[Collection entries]
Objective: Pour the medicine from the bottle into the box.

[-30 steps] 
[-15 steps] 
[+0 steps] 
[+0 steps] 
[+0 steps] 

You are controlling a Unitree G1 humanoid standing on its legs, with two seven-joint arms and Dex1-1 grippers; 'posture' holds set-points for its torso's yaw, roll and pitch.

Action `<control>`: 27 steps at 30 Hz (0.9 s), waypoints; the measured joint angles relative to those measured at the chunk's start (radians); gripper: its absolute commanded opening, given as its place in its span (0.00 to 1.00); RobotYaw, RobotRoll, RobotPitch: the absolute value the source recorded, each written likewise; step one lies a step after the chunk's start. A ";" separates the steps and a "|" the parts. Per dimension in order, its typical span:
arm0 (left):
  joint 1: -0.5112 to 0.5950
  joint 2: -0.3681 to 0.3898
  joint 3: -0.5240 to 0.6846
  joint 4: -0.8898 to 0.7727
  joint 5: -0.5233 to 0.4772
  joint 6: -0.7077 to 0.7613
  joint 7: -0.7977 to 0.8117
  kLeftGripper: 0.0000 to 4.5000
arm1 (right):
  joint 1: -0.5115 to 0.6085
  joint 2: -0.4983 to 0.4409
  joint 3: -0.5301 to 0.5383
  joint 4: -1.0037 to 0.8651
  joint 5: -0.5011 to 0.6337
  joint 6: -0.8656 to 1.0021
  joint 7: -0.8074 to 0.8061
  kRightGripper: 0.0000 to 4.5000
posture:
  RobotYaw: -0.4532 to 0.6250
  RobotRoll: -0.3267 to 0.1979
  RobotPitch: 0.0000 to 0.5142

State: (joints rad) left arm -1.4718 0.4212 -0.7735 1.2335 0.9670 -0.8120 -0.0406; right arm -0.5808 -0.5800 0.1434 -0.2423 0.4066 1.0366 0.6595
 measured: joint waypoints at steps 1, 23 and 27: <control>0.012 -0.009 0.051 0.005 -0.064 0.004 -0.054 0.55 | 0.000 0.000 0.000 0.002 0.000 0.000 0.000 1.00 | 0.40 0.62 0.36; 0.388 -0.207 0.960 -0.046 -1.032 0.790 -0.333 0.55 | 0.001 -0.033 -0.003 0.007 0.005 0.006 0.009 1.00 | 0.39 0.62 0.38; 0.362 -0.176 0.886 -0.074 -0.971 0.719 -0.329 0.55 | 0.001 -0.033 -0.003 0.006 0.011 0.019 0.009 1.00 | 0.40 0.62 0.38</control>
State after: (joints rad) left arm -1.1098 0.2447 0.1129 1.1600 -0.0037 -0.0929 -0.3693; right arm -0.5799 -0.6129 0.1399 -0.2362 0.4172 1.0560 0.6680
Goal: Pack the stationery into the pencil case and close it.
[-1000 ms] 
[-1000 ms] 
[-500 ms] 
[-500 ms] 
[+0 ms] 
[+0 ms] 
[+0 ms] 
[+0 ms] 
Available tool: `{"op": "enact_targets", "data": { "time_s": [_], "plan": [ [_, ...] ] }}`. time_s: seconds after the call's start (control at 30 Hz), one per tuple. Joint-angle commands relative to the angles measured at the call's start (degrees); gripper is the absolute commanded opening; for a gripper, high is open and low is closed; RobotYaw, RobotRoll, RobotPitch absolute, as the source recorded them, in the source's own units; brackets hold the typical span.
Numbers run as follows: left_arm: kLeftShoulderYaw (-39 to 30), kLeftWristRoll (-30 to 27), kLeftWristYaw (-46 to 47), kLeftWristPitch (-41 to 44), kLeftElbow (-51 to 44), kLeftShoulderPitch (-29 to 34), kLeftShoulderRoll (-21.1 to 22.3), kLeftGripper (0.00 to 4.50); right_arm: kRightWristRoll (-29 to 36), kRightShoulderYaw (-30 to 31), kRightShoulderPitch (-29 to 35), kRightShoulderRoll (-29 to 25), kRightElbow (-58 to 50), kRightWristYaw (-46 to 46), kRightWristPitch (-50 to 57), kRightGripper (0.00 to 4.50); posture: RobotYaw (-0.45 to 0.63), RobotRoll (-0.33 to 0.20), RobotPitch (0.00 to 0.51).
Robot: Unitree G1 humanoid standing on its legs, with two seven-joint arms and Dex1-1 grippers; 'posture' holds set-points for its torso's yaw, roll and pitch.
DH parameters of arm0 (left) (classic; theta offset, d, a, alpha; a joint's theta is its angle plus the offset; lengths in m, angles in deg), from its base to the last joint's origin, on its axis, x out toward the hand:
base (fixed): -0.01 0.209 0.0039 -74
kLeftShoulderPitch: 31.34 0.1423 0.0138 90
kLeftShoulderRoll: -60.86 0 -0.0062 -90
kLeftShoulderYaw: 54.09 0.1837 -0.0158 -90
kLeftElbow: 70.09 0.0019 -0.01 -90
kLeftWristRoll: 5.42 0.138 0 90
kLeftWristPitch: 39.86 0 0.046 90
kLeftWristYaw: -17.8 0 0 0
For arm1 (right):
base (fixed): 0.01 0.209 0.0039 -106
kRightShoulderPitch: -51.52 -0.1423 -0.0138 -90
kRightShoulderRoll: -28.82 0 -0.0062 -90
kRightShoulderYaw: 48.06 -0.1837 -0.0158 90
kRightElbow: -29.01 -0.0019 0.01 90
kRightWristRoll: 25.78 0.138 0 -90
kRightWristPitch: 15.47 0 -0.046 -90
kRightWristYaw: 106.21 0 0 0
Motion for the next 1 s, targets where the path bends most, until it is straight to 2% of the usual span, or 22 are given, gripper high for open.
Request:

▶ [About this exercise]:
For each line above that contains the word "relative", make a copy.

▶ [Answer space]:
Action `<control>`: 27 steps at 30 Hz (0.9 s), waypoints; the measured joint angles relative to those measured at the chunk's start (radians); gripper: its absolute commanded opening, given as its place in its span (0.00 to 1.00); RobotYaw, RobotRoll, RobotPitch: the absolute value the source recorded, each written likewise; step one lies a step after the chunk's start. A ";" separates the steps and a "|" the parts. Per dimension in order, its typical span:
Available tool: `{"op": "enact_targets", "data": { "time_s": [_], "plan": [ [_, ...] ] }}`. time_s: seconds after the call's start (control at 30 Hz), one per tuple. Joint-angle commands relative to the angles measured at the call's start (degrees); gripper is the absolute commanded opening; for a gripper, high is open and low is closed; RobotYaw, RobotRoll, RobotPitch absolute, as the source recorded them, in the source's own units; brackets hold the typical span.

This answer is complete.